Arsene Wenger was in exile in Japan, Andre Villas-Boas was a teenager and the internet was in its infancy as a popular tool of communication.
Britain was about to mourn the former prime minister Harold Wilson, who had first entered the Cabinet two years after the Second World War; America had just lost Rose Fitzgerald Kennedy, the mother of JFK.
Seven points clear of their rivals with 10 games remaining, Spurs have an imposing lead.
Should they retain it, the shift in the balance of power between the local rivals was rubber-stamped at White Hart Lane.
Arsenal's Invincibles clinched the title on enemy territory in 2004; dethroned as champions eight years ago, they may now be stripped of their status as ever presents in the Uefa Champions League.
They have already lost their leading players. This is the first of Wenger's long reign not to feature a truly great import.
Santi Cazorla has enviable class but even he does not rank alongside Patrick Vieira, Thierry Henry, Cesc Fabregas or Robin van Persie, men with a radiant talent and a winning mentality.

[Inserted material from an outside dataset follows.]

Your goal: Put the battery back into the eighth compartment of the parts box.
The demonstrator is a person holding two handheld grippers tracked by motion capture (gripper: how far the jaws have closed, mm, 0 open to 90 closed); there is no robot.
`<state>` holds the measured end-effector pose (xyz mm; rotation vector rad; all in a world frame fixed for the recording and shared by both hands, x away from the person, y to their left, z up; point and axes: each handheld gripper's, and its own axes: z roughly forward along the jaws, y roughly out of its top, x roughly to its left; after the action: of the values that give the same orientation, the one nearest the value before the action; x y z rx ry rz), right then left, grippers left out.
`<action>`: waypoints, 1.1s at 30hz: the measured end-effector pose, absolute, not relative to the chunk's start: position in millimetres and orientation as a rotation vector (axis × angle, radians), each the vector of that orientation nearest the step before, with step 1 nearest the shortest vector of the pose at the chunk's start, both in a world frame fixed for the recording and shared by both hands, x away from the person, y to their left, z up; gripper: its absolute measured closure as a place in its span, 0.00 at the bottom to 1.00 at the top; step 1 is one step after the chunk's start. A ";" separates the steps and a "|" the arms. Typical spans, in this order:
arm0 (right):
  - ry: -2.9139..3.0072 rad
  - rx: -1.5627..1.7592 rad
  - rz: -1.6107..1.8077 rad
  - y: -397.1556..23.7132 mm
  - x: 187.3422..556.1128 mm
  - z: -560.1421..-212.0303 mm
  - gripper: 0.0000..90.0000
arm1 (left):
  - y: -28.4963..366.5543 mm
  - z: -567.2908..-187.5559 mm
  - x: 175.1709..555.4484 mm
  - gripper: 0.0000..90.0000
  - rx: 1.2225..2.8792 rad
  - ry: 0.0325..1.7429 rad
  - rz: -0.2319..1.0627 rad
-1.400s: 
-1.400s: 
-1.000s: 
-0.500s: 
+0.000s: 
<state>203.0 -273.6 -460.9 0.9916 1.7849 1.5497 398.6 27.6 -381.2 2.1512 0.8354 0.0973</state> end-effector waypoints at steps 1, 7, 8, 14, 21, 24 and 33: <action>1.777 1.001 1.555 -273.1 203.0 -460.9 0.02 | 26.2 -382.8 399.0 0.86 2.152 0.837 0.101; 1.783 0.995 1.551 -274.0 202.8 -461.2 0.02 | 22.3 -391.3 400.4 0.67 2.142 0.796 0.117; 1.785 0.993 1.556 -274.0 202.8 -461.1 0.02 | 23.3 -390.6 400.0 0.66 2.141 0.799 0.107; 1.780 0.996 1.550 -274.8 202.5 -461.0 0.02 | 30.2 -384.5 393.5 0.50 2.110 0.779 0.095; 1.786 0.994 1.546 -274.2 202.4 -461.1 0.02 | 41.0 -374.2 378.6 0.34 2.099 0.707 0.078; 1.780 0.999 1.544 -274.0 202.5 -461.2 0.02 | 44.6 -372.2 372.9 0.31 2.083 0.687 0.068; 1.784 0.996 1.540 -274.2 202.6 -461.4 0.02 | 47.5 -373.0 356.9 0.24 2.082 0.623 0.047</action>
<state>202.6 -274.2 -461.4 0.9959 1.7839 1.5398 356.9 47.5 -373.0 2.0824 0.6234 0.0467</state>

Tottenham, more than most, can testify to Wenger's alchemy. In 1997 Emmanuel Petit was in a taxi, bound for White Hart Lane, when the Arsenal manager redirected him to Highbury, signed him and promptly won the league and cup double.
They were days when a succession of Tottenham managers were hired to try to emulate Wenger, whether the former playmaker Glenn Hoddle or their first continental coach, Christian Gross.
Now there is the sense Spurs are more secure in their identity. So, too, is Villas-Boas. Many are not in the first act of their managerial life at 35.
He is in his second, the newer, improved Villas-Boas, the student who has learnt the lessons of his harrowing time at Chelsea.
The humourless technocrat has been replaced by a smiling meritocrat.
The pronounced sense of fairness is how a manager who appeared to antagonise all and sundry at Stamford Bridge seems to have gained a personal touch.
If selection seemed a closed shop under Harry Redknapp, Villas-Boas has an open-door policy that brought its reward.
Gylfi Sigurdsson was the surprise choice, picked ahead of Lewis Holtby and Clint Dempsey, despite enduring an awkward debut season at White Hart Lane.
Yet the Icelander had excelled as a substitute at West Ham United on Monday and supplied Gareth Bale's opener.
The second came from Aaron Lennon, encouraged to leave his touchline more often and angling his run through the middle. It was a trademark move of former Gunners such as Robert Pires and Freddie Ljungberg. The quick-fire double, too, was reminiscent of Arsenal at their finest. Two goals in three minutes were ideal for Tottenham, sadly Identikit for Arsenal, who allowed runners to break into space behind them.
Rewind 17 months and Villas-Boas was criticised for deploying such a high defensive line. Arsenal exploited it when, with Van Persie at his imperious best, they won 5-3 at Stamford Bridge against his Chelsea.
Rewind 17 years, however, and Wenger inherited the team with the best offside trap in England, George Graham's back four snaring striker after striker.
One of them, Steve Bould, is now Wenger's assistant. It was second nature for them to step up arms aloft and look in expectation at the officials.
Now there is an unpredictability about their successors. A side who mounted a valiant bid to score an equaliser can struggle at the simplest of tasks, such as facing Bradford City and Blackburn Rovers in the domestic cups.
The metaphor for their difficulties has been supplied, strangely, by the manager's coat. Time and again, Wenger wrestles with the zip but, much like his offside trap, it only functions sometimes.
In the Tottenham back four, meanwhile, was the man of the match and the modern-day antithesis of Petit.
Wanted by Arsenal, Jan Vertonghen chose Spurs instead. Arsenal have spent years lamenting the ones that got away; the Belgian is one who never actually arrived.
If the much-missed Van Persie propelled Arsenal past Tottenham 12 months ago, now Bale is exerting the opposite effect. He is North London's resident superstar now, Spurs its form team.
Their 12-game unbeaten league run is their longest since Hoddle's heyday, in 1985.
These are historic heights they are reaching. Because, over the first 20 seasons of the Premier League, Arsenal averaged 18 more points per season.
Now they are seven behind, their advantage overturned and their future uncertain while Tottenham, to paraphrase Prince, are getting ready to party like it's 1995.